Task to carry out
Copy out the data below, all of it, exactly.

-- Exercise data follows --

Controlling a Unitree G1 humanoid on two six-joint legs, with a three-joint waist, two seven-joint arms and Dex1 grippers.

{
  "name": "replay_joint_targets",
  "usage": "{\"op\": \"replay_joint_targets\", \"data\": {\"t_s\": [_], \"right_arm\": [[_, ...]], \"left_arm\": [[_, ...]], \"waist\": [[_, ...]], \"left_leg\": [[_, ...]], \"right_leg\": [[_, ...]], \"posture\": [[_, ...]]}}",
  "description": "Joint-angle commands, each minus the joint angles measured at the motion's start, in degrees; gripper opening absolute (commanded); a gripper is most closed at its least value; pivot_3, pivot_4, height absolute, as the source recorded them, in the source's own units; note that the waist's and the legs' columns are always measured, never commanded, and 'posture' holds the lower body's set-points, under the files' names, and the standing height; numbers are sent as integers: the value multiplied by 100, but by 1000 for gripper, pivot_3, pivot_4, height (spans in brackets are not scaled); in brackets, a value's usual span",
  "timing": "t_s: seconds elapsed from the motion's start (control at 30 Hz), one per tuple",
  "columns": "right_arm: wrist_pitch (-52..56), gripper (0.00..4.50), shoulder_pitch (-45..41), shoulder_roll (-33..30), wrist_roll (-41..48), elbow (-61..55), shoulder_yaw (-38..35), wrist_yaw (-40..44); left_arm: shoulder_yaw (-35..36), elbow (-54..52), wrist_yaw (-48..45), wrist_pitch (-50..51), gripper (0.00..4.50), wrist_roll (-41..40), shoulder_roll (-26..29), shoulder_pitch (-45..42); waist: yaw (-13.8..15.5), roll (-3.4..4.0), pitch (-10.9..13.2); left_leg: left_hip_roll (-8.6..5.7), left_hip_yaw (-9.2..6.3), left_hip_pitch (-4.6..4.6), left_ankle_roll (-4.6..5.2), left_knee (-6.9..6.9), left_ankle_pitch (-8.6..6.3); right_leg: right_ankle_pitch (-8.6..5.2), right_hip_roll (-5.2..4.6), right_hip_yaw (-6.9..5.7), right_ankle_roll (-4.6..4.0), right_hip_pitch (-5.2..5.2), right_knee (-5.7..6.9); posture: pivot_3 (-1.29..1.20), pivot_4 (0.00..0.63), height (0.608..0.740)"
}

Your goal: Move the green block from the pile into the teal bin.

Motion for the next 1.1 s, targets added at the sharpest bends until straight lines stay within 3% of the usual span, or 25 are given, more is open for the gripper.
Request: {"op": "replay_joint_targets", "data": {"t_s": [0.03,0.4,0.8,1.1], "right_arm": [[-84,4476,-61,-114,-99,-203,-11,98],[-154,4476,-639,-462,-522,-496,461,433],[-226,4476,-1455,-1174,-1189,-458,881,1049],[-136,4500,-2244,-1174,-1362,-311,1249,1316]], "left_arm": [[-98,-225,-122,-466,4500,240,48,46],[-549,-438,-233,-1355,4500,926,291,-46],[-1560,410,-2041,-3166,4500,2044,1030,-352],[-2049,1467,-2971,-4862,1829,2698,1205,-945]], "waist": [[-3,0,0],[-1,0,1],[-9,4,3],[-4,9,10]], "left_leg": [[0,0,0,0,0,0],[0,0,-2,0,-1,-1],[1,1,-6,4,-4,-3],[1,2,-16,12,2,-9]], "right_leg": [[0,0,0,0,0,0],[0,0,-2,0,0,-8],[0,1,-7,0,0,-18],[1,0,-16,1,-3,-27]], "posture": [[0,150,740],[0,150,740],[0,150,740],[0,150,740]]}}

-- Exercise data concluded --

Task output
Controlling a Unitree G1 humanoid on two six-joint legs, with a three-joint waist, two seven-joint arms and Dex1 grippers.

{
  "name": "replay_joint_targets",
  "usage": "{\"op\": \"replay_joint_targets\", \"data\": {\"t_s\": [_], \"right_arm\": [[_, ...]], \"left_arm\": [[_, ...]], \"waist\": [[_, ...]], \"left_leg\": [[_, ...]], \"right_leg\": [[_, ...]], \"posture\": [[_, ...]]}}",
  "description": "Joint-angle commands, each minus the joint angles measured at the motion's start, in degrees; gripper opening absolute (commanded); a gripper is most closed at its least value; pivot_3, pivot_4, height absolute, as the source recorded them, in the source's own units; note that the waist's and the legs' columns are always measured, never commanded, and 'posture' holds the lower body's set-points, under the files' names, and the standing height; numbers are sent as integers: the value multiplied by 100, but by 1000 for gripper, pivot_3, pivot_4, height (spans in brackets are not scaled); in brackets, a value's usual span",
  "timing": "t_s: seconds elapsed from the motion's start (control at 30 Hz), one per tuple",
  "columns": "right_arm: wrist_pitch (-52..56), gripper (0.00..4.50), shoulder_pitch (-45..41), shoulder_roll (-33..30), wrist_roll (-41..48), elbow (-61..55), shoulder_yaw (-38..35), wrist_yaw (-40..44); left_arm: shoulder_yaw (-35..36), elbow (-54..52), wrist_yaw (-48..45), wrist_pitch (-50..51), gripper (0.00..4.50), wrist_roll (-41..40), shoulder_roll (-26..29), shoulder_pitch (-45..42); waist: yaw (-13.8..15.5), roll (-3.4..4.0), pitch (-10.9..13.2); left_leg: left_hip_roll (-8.6..5.7), left_hip_yaw (-9.2..6.3), left_hip_pitch (-4.6..4.6), left_ankle_roll (-4.6..5.2), left_knee (-6.9..6.9), left_ankle_pitch (-8.6..6.3); right_leg: right_ankle_pitch (-8.6..5.2), right_hip_roll (-5.2..4.6), right_hip_yaw (-6.9..5.7), right_ankle_roll (-4.6..4.0), right_hip_pitch (-5.2..5.2), right_knee (-5.7..6.9); posture: pivot_3 (-1.29..1.20), pivot_4 (0.00..0.63), height (0.608..0.740)"
}

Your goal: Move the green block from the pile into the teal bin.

Motion for the next 1.1 s, targets added at the sharpest bends until straight lines stay within 3% of the usual span, or 25 are given, more is open for the gripper.
Request: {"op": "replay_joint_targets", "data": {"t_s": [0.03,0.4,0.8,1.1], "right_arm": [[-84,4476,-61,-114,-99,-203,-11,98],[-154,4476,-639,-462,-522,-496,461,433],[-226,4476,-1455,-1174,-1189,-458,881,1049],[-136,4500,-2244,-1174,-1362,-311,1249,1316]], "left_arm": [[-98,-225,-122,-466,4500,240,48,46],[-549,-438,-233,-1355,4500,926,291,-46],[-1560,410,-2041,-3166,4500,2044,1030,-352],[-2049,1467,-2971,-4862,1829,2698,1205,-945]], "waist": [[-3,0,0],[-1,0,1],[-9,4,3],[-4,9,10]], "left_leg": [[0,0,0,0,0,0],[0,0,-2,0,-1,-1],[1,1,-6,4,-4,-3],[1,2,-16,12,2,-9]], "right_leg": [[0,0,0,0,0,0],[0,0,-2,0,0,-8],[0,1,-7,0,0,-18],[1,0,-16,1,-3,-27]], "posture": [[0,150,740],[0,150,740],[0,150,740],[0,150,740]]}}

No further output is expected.